Emmerling’s proposal comes on the back of collaboration since 2003 between UNESCO and the Afghan government of Hamid Karzai, which has ensured the stabilisation of the cliffs and niches – as well as conservation of the Buddhas’ remains on the valley floor. Indeed, the Bamiyan site is set to be removed from UNESCO’s “Danger” list this summer, meaning reconstruction could theoretically soon begin. 

Yet, how realistic a prospect is this? For the most part, the remains consist of mere rubble, while many of the larger, potentially recognisable fragments were smuggled away after the explosion to art dealers in Pakistan. 

The Buddhas’ reconstruction would serve as a powerful metaphor for the reconstruction of Afghanistan as a whole, as President Karzai – a long-time proponent of rebuilding – is well aware. What more potent symbol than their unveiling could there be for US withdrawal from the country in 2014? Yet, one suspects such talk may be letting political emotion get in the way of reason.

Creating replicas of the two statues has also been mooted – out of sandstone or even concrete – which would make a more practical, if less satisfactory, solution. And there have been no end of wacky ideas from contemporary artists too, most notably that of Japan’s Hiro Yamagata, who proposes setting up a laser system that would project 3D images of the Buddhas into their erstwhile niches. 

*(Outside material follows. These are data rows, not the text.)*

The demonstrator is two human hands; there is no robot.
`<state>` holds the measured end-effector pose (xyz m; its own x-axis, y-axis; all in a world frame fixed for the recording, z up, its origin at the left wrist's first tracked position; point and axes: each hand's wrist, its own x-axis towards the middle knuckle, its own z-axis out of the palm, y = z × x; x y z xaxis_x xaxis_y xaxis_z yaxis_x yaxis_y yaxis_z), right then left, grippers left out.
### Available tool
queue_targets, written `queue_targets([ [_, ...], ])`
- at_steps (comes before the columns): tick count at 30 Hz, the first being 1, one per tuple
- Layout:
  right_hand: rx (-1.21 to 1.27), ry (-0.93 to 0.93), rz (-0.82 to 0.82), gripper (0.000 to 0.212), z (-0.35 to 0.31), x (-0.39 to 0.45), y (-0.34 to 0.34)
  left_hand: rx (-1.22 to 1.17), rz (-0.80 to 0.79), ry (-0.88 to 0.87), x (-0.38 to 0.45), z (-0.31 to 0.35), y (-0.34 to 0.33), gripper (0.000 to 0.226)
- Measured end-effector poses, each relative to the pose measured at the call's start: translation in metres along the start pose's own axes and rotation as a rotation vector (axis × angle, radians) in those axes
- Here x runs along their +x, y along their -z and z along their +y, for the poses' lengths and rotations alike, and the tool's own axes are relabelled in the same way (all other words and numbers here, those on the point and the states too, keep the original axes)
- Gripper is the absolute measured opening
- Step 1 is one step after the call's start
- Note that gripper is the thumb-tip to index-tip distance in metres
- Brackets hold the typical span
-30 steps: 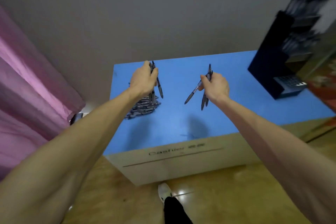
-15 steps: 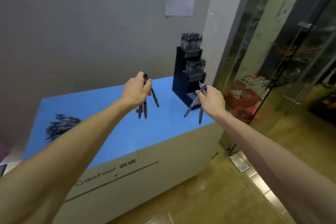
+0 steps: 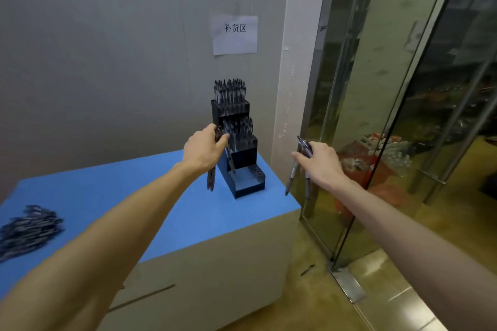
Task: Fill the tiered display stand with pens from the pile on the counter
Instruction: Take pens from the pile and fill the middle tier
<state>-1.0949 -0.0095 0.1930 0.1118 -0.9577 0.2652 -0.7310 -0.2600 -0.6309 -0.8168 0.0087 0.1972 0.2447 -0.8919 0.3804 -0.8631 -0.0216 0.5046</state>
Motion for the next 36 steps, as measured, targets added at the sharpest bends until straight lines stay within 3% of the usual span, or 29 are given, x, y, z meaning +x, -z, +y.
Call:
queue_targets([
  [13,0.187,0.115,-0.129,0.027,0.031,0.156,-0.033,-0.045,0.084,0.070,0.131,0.013,-0.054,0.037],
  [21,0.201,0.210,-0.290,0.032,0.008,0.282,-0.075,-0.049,0.043,0.099,0.228,-0.017,-0.098,0.035],
  [27,0.155,0.314,-0.453,0.029,0.003,0.340,-0.115,-0.006,0.019,0.124,0.256,-0.036,-0.121,0.039],
  [36,0.323,0.424,-0.528,0.023,-0.006,0.406,-0.134,-0.055,0.095,0.137,0.281,-0.037,-0.137,0.036],
])
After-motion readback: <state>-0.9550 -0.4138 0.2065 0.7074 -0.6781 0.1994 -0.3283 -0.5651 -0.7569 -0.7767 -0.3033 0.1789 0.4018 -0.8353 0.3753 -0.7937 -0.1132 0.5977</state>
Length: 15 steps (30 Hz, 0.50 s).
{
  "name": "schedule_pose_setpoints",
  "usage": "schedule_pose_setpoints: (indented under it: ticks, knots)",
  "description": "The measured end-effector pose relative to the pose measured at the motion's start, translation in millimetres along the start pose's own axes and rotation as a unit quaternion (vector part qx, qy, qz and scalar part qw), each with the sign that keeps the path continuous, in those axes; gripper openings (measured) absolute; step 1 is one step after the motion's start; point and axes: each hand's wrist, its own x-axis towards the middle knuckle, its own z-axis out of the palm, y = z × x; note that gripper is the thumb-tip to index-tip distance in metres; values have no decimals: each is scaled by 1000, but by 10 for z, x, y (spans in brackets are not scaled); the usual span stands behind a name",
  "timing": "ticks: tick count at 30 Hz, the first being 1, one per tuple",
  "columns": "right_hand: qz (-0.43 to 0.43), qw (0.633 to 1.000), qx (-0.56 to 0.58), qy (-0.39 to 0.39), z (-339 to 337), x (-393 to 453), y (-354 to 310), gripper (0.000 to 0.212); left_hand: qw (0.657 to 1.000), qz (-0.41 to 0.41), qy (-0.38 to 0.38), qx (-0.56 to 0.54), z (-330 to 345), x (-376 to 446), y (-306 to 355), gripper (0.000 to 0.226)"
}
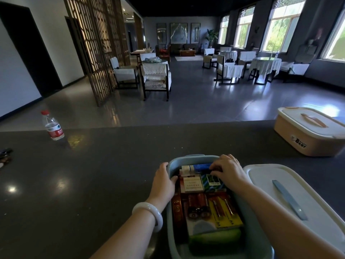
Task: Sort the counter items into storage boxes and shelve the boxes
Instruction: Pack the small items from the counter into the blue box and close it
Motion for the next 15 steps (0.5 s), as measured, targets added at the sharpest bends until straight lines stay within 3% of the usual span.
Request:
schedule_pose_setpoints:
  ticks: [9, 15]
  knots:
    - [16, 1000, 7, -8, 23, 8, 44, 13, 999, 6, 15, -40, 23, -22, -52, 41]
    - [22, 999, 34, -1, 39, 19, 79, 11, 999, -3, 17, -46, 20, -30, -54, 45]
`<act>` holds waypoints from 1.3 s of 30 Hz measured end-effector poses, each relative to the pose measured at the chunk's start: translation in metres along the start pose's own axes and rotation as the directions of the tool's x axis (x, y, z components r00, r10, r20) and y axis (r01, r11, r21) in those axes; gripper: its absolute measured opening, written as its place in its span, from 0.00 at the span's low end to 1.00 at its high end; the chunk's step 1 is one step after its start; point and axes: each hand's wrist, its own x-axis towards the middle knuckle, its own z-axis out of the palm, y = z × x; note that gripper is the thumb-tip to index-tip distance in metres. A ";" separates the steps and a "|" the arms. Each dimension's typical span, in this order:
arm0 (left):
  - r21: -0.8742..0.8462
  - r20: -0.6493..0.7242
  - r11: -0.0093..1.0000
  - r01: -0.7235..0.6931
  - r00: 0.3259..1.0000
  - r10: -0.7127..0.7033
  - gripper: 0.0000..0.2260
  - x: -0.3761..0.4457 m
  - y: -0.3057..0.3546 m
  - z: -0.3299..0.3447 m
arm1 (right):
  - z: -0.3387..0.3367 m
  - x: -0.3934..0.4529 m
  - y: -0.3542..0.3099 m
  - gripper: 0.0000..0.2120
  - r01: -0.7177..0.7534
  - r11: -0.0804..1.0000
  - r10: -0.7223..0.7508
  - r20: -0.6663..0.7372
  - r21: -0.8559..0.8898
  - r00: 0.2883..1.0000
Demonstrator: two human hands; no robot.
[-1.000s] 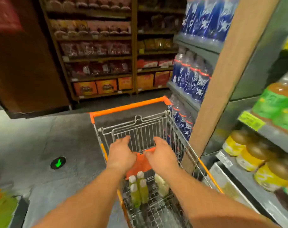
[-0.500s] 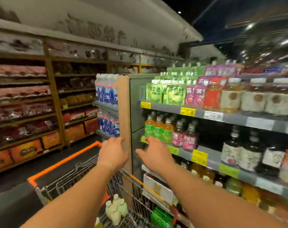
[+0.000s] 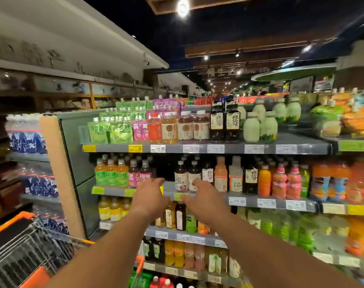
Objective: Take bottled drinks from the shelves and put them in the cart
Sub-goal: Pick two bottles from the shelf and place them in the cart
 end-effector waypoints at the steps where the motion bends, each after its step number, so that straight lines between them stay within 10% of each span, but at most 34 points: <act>1: -0.010 0.010 1.000 -0.019 1.000 0.019 0.27 -0.004 0.015 0.004 | -0.012 -0.008 0.012 0.29 -0.014 1.000 0.014 -0.010 -0.011 1.000; 11: -0.083 0.073 0.973 -0.214 0.973 0.220 0.22 -0.001 0.135 0.059 | -0.097 -0.027 0.102 0.19 -0.188 0.982 0.182 -0.129 -0.032 0.975; 21: -0.170 0.121 0.971 -0.167 0.975 0.188 0.25 0.092 0.132 0.126 | -0.080 0.048 0.143 0.29 -0.253 0.960 0.226 -0.202 -0.119 0.953; 31: 0.019 0.127 0.991 -0.134 0.983 0.130 0.31 0.184 0.129 0.196 | -0.031 0.143 0.202 0.28 -0.314 0.946 0.295 -0.188 -0.082 0.937; 39: 0.218 0.140 0.967 -0.129 0.985 0.100 0.36 0.248 0.153 0.241 | -0.023 0.225 0.266 0.42 -0.302 0.852 0.183 -0.297 -0.428 0.937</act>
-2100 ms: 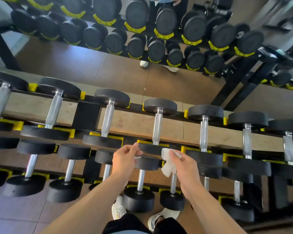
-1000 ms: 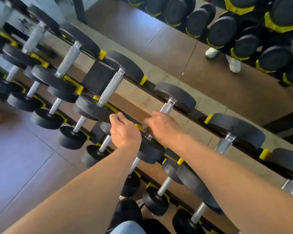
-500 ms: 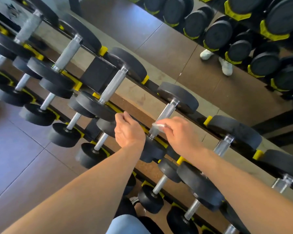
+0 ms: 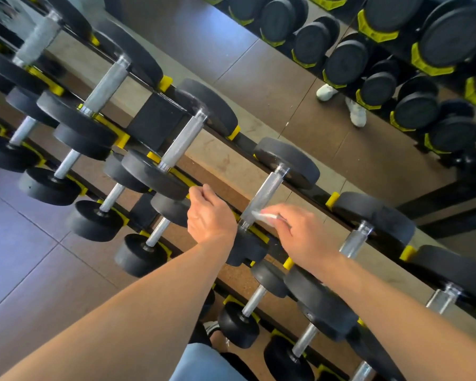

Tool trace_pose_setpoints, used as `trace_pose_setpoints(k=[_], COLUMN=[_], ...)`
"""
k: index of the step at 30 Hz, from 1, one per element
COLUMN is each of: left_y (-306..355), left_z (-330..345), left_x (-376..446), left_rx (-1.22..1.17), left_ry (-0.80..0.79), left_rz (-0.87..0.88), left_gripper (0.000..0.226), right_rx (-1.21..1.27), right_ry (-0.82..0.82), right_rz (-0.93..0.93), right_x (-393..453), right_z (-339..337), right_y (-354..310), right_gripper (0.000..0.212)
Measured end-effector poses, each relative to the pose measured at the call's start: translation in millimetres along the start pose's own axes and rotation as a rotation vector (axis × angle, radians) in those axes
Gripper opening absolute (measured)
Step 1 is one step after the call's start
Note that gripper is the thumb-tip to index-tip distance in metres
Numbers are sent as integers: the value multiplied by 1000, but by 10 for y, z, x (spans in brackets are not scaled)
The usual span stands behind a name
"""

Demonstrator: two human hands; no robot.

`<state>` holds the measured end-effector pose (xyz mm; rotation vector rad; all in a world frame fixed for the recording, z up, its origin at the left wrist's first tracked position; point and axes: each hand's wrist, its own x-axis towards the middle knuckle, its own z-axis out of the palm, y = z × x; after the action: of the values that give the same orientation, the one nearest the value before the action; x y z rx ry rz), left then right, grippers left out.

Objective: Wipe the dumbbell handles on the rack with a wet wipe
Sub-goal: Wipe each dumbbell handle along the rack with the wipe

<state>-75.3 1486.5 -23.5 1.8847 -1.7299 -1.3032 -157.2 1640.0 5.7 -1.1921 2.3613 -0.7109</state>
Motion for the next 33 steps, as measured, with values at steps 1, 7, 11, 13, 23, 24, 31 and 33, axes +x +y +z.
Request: trace_pose_setpoints(k=[1, 7, 11, 13, 23, 24, 31, 33], left_y=[3, 21, 25, 23, 3, 9, 7, 7], left_z=[0, -4, 1, 3, 18, 18, 32, 28], left_x=[-2, -7, -2, -3, 7, 4, 18, 20], left_rx=[0, 22, 43, 47, 114, 118, 138, 144], left_ry=[-2, 2, 0, -3, -29, -24, -14, -13], left_rz=[1, 7, 15, 19, 107, 108, 108, 106], left_gripper=[27, 26, 26, 26, 24, 24, 22, 23], right_rx=[-24, -360, -206, 22, 141, 28, -141, -27], right_ry=[111, -79, -248, -230, -25, -41, -102, -93], right_rz=[9, -27, -174, -51, 354, 247, 34, 49], right_x=[82, 652, 347, 143, 1, 71, 422, 413], right_z=[-55, 164, 299, 255, 182, 204, 180, 196], right_y=[-23, -38, -147, -160, -57, -28, 141, 170], right_gripper=[31, 28, 27, 23, 30, 44, 31, 26])
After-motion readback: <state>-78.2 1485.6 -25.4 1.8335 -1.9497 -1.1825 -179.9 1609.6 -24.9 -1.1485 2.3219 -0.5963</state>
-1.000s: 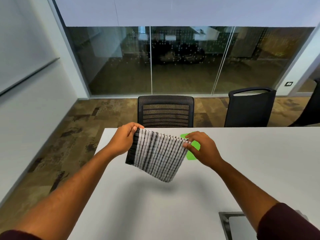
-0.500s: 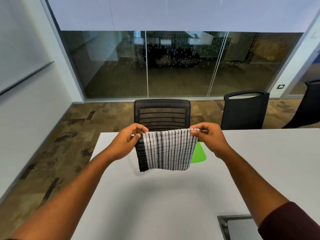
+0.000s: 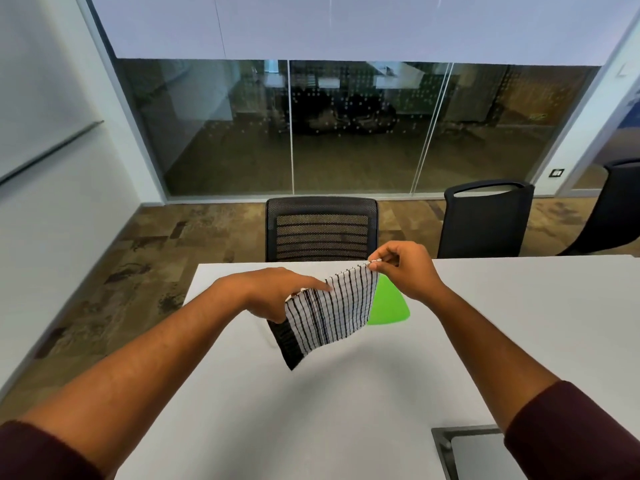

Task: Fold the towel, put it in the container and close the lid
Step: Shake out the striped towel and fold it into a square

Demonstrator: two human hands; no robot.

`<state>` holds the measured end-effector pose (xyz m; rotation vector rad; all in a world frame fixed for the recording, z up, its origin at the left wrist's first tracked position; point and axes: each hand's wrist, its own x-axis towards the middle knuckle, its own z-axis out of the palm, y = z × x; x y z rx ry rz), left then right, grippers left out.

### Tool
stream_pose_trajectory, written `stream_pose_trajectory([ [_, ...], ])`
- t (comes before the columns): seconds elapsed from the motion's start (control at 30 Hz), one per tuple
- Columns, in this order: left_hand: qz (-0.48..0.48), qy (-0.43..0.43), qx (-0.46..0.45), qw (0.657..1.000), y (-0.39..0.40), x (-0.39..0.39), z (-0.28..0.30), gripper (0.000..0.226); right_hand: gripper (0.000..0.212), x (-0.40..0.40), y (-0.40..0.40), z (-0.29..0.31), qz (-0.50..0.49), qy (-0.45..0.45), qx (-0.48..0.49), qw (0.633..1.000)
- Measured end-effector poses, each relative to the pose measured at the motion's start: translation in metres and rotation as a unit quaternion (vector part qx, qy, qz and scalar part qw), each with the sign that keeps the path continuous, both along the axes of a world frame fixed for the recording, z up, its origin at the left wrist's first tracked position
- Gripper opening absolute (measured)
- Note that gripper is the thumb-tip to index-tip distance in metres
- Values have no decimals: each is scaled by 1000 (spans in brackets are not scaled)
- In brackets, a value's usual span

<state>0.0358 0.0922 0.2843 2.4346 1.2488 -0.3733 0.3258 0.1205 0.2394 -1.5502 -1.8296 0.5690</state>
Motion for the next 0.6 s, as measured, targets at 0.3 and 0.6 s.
stream_pose_trajectory([
  [0.3, 154, -88, -118, 977, 4, 2, -4, 108, 7, -9, -9, -5, 11, -41, 2, 999],
  [0.6, 303, -267, -240, 883, 6, 2, -8, 99, 12, -51, -42, -6, 38, 17, -29, 999],
])
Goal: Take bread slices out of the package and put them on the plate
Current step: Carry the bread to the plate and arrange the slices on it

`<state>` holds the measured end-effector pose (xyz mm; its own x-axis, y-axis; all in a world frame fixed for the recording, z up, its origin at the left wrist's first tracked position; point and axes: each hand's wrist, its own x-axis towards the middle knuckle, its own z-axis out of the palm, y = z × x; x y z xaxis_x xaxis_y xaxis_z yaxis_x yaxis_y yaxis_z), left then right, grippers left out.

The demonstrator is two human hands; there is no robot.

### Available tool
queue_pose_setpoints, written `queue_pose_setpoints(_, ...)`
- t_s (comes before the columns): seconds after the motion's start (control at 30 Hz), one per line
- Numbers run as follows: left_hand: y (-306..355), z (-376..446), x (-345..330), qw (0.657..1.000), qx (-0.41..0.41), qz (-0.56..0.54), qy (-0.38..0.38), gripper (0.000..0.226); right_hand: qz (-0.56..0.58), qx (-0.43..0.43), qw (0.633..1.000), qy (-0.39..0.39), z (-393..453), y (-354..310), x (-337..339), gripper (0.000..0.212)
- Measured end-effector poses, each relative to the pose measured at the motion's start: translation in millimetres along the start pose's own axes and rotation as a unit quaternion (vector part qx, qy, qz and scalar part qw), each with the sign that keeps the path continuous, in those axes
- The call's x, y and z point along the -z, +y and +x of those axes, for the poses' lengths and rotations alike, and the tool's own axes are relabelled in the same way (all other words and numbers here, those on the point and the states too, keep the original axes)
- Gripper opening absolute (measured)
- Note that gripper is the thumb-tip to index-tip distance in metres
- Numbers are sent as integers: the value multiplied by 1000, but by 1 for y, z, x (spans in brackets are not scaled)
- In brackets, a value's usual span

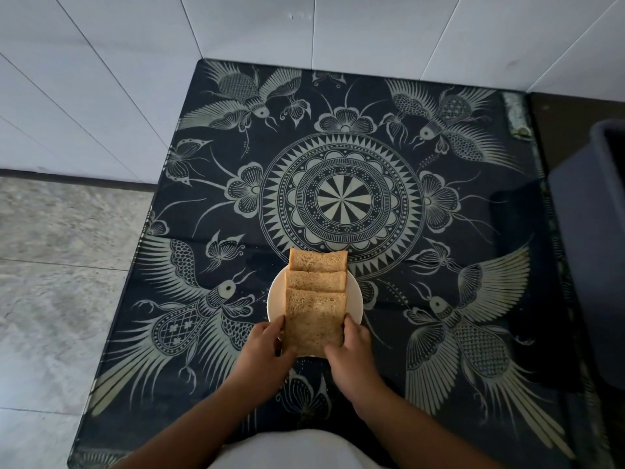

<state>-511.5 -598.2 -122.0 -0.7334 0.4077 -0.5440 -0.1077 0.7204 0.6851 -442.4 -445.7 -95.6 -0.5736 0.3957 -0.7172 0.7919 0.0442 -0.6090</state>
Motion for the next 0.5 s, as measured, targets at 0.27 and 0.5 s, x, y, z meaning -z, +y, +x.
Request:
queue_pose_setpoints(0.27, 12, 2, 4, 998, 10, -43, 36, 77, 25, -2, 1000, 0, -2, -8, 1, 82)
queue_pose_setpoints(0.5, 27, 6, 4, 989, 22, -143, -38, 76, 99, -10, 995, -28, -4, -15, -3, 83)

Others, meanwhile, have suggested leaving the niches empty, as Buddha-shaped holes, conspicuous by what’s absent, as gaping testaments to Taliban barbarity. But theirs are rare voices indeed. The world lamented as one the loss of two treasures of our shared cultural heritage. And, in some form or other, it seems intent on a Humpty Dumpty act that’ll piece them back together again.